Not sure how much truth there is in this, but the boss from a pc repair shop I worked at said the numbers marked on the screw holes on the CPU part of a laptops heatsink were there to tell you which order to tighten them in, I asked what happened if I tightened them in the wrong order and he said they can overheat.

He was a bit of a Billy bulls***ter so take it with a pinch of salt, but I followed the numbering and never had a problem

As per dell's instructions, that is exactly what you're supposed to do. Go in numbered order to prevent warpage/incorrect replacement of the heat sink. I'm not feeding Billy Bull*****er's theories, or anything, but technically you are supposed to for a reason. And just a heads up...make sure you use the correct amount of thermal paste when replacing it. It may take you a few tries, just get yourself a good temperature monitoring software, and watch it closely. I just had to re-apply thermal grease to my Dell Inspiron 1545, and at first, I didn't quite use enough to do a good job, so I had to re-do it.

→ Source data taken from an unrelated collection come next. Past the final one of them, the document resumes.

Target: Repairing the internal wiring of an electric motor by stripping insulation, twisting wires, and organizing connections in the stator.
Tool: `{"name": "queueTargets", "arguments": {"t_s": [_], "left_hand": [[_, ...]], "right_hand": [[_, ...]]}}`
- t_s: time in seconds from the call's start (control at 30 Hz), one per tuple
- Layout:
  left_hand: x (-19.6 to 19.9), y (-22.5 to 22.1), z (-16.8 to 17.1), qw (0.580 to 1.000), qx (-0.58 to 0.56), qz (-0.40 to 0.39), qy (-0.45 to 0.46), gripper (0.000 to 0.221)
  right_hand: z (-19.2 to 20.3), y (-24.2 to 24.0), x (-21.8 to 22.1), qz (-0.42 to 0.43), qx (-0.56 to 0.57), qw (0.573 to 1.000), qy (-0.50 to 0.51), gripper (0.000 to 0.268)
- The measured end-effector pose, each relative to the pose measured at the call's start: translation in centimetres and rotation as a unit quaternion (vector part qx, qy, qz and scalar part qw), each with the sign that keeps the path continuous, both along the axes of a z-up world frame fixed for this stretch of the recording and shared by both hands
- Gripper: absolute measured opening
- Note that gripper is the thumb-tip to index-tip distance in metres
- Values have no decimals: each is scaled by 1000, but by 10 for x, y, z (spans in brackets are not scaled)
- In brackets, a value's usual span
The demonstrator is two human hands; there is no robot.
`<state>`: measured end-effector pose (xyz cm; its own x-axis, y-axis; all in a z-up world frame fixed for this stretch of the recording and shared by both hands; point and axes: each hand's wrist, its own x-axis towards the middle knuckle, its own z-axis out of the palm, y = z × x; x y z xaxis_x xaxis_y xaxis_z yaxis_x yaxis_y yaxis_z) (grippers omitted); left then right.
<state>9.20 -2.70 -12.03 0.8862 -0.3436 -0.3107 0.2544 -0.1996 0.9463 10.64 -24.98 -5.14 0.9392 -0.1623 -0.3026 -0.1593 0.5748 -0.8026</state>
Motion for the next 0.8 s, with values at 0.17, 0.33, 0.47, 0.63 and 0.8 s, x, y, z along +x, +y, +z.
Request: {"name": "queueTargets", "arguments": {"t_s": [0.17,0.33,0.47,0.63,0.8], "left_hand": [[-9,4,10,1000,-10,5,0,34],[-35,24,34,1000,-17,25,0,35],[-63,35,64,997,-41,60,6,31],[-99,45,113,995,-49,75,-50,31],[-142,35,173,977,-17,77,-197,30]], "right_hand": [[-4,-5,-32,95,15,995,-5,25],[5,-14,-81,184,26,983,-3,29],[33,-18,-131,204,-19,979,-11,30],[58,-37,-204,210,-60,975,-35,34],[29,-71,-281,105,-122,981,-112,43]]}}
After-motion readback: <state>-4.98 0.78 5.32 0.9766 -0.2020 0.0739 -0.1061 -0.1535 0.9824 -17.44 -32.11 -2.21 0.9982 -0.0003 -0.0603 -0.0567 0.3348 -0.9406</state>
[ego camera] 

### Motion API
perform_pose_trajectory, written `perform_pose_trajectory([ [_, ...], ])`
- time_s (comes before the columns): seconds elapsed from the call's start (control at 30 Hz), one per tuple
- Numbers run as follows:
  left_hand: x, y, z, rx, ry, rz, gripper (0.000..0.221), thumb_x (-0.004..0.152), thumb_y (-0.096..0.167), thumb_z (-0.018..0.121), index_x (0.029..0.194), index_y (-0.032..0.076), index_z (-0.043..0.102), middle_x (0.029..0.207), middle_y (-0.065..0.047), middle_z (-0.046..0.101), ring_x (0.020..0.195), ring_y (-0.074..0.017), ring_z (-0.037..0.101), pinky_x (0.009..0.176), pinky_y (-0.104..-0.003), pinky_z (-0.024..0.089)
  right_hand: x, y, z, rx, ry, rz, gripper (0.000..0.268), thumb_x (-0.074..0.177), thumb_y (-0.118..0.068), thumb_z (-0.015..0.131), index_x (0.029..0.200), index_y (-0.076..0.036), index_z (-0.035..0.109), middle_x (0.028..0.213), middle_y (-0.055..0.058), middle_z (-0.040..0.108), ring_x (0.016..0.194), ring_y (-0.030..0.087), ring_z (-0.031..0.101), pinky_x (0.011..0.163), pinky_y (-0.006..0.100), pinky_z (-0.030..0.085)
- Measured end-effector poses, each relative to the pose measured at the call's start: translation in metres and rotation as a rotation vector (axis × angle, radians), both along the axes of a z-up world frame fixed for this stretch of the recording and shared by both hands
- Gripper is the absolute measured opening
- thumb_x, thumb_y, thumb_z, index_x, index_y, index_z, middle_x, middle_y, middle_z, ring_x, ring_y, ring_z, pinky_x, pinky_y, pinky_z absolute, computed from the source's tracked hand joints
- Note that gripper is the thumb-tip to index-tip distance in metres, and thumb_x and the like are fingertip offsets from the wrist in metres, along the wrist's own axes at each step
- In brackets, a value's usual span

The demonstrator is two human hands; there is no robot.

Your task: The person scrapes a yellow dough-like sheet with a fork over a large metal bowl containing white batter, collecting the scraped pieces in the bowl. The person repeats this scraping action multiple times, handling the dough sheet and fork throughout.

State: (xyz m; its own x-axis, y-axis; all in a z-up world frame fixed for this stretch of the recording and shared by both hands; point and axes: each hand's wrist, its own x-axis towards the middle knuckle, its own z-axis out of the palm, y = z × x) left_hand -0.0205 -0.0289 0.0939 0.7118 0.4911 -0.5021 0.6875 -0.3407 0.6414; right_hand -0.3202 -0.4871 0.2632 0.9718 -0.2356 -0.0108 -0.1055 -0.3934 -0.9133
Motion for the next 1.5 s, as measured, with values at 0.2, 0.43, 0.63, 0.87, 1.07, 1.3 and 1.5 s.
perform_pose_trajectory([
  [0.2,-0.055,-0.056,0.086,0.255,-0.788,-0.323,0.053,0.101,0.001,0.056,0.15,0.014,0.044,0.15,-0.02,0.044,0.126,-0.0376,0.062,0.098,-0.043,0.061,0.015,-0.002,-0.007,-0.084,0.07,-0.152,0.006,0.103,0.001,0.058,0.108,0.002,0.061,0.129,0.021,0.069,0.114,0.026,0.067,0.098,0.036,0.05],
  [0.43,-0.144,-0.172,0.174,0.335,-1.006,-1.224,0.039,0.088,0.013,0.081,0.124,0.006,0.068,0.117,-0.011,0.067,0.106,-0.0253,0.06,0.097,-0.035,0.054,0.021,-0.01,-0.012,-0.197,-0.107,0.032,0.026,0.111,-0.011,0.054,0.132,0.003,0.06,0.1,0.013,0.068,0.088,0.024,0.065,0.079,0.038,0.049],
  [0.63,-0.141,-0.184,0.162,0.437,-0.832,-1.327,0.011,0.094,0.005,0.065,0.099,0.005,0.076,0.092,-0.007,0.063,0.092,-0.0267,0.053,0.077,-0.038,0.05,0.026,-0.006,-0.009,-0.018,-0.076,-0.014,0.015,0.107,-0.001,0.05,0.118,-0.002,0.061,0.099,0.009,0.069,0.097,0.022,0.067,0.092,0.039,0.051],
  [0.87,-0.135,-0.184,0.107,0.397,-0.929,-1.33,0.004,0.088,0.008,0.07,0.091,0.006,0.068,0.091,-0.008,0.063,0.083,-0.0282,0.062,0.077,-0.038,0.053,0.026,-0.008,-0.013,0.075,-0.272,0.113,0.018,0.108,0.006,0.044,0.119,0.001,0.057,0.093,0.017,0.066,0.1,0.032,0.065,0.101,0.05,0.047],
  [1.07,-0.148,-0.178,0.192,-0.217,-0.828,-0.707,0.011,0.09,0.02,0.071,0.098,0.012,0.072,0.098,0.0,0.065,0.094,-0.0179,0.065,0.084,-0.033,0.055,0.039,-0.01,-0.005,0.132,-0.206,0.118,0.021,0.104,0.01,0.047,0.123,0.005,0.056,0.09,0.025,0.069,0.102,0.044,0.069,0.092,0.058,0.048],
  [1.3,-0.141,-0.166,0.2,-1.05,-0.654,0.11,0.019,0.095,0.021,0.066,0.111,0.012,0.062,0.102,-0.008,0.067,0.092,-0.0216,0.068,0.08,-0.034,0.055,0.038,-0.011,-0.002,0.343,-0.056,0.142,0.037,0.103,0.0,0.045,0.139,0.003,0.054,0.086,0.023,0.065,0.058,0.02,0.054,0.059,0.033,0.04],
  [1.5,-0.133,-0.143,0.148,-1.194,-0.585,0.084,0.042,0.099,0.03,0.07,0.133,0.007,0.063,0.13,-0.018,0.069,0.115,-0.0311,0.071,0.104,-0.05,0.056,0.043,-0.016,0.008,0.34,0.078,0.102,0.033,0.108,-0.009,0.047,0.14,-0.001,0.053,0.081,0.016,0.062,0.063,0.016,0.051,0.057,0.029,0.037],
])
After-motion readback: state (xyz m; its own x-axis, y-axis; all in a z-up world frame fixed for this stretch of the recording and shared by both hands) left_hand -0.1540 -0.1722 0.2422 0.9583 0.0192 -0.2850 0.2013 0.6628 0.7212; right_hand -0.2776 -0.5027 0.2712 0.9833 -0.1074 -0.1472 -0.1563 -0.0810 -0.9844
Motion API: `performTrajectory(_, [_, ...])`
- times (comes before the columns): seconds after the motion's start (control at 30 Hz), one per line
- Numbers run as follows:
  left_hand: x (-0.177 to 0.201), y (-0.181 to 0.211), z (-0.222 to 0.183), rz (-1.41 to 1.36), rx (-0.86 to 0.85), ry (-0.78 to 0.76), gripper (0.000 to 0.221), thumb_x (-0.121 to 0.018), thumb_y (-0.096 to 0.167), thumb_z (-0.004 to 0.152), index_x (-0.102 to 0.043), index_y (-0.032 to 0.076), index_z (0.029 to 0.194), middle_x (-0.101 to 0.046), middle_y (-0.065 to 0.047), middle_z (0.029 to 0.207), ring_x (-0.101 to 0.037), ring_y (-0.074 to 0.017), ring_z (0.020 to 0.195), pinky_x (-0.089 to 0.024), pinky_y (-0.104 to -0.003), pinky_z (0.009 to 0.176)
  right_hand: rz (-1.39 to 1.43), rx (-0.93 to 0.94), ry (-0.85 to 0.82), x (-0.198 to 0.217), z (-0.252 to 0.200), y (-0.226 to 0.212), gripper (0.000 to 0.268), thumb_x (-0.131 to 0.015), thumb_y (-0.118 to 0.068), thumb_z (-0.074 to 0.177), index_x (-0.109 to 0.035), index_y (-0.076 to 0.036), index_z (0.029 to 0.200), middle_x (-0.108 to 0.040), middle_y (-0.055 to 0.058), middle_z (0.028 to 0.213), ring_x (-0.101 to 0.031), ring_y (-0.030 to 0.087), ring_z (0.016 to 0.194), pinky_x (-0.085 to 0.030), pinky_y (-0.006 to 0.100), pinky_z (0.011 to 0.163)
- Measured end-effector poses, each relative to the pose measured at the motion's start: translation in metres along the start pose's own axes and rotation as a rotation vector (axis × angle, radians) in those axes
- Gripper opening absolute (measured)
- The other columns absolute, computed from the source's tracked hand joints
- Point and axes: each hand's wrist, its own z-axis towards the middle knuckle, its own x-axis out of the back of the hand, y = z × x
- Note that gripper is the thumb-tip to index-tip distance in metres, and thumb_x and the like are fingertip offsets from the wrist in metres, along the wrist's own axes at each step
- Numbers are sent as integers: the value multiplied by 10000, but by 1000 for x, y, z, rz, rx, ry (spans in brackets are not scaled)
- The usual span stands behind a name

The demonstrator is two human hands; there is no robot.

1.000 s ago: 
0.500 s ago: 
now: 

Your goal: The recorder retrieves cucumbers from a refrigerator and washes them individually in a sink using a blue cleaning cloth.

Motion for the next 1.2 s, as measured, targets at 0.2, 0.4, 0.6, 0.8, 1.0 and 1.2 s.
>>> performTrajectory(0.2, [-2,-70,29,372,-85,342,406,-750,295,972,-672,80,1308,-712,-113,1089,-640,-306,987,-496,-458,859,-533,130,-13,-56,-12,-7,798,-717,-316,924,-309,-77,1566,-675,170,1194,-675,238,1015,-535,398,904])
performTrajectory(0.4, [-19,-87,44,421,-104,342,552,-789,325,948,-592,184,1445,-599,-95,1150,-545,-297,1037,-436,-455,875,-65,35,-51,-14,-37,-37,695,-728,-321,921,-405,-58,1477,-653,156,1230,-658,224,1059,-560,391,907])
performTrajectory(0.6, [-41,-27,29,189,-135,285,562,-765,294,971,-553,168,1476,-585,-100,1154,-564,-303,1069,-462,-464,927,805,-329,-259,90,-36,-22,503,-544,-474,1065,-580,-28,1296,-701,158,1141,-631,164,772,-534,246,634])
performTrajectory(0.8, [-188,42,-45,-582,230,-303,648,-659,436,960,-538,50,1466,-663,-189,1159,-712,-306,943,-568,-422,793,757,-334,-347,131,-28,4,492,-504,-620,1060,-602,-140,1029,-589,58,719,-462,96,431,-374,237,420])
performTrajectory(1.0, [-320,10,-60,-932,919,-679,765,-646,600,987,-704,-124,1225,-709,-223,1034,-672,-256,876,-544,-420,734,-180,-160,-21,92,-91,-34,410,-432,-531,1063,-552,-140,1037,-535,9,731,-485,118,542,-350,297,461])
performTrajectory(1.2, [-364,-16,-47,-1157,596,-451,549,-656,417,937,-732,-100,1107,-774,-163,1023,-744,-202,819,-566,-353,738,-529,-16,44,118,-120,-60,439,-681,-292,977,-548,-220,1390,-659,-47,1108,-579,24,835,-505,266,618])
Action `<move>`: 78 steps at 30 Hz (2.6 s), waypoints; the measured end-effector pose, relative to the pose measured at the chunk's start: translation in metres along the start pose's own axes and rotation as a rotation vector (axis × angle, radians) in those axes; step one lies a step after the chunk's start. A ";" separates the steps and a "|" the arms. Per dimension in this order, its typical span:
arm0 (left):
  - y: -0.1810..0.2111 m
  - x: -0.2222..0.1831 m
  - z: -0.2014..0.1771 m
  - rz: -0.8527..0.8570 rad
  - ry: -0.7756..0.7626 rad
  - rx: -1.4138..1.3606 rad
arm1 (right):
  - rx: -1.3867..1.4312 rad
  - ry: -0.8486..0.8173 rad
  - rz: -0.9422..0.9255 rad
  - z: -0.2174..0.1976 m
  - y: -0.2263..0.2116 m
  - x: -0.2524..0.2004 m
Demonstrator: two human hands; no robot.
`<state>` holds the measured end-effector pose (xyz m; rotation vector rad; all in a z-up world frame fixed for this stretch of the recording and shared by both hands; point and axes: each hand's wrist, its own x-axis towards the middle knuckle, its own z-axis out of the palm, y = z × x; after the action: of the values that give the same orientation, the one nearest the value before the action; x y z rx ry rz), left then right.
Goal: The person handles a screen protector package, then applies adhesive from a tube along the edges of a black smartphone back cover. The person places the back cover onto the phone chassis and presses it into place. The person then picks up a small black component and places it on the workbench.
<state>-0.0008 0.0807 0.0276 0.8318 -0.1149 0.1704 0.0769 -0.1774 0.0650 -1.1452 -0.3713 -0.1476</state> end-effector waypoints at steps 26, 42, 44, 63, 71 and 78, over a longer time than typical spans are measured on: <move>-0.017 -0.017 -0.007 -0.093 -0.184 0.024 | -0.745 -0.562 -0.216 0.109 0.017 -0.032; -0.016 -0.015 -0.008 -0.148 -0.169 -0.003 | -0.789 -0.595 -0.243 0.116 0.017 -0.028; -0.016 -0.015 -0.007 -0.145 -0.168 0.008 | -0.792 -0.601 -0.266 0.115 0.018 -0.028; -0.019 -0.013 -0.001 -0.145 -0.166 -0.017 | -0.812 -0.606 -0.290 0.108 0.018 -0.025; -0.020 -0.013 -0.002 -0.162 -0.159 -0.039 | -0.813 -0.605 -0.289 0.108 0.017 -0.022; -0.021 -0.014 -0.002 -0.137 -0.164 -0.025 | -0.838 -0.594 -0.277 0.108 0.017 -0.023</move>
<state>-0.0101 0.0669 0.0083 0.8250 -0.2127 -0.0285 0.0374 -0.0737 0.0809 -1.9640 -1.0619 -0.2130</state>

There are plenty of videos out there to help you with that part...just be sure you put it back together in the proper order, else you might either warp the heatsink, or mount it in a way that is not optimally keeping the CPU cooled enough. Also, a good time to check your fan(s) and make sure they are free of obstructions too. Sorry if this doesn't help, just doing what I know to do (I'm Dell Portable certified, freshly)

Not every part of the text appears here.